[Voice]

Feb 19, 2010 15:51

[Private, 50% Hackable]
I have given up most hope of going home. Come May I'll have been here for two years and in that time...

Well, even if I make it back, I doubt my own mother would recognize me.

I'm also not entirely sure if I want to go back either. I miss my mother, my aunt and my grandfather at home. Truly I do. And I have a responsibility to become the head of the family; a duty I chose of my own free will, something I had wanted for so long.

Yet here I have a freedom I had never expected I'd ever want. I have met so many people, and for the first time I have made friends and felt a sense of belonging. Even in the home I love so much in Aoyama, I have always felt a sense of isolation; I have never fit in with others.

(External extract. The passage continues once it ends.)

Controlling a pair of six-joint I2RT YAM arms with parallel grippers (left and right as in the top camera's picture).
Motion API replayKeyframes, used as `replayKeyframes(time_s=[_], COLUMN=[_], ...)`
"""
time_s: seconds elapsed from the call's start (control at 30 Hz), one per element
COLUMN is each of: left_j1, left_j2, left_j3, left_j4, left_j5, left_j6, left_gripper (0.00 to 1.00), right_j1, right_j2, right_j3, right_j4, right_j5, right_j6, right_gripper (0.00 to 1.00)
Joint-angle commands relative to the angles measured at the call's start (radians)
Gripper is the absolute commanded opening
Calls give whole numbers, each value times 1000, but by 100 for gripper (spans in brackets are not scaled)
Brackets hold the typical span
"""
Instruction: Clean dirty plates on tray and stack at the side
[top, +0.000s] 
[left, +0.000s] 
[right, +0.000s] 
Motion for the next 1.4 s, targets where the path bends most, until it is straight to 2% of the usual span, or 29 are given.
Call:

I will never fit in with others. I had resigned myself to that. It's different here.

I know I can't have both, and there will come a point in my life where I may have to decide if the scientists don't make the decision for me.

Should that time come, I'll have regrets either way; as it always is.
[/Private]

The flurries are pleasant to watch now that the commotion has died down. Discedo blanketed in white seems somehow less hostile than when it's not. I know this is not truly the case but still, it is lovely.

I feel myself eagerly awaiting the arrival of spring. Perhaps this year we'll see some growth in plant life.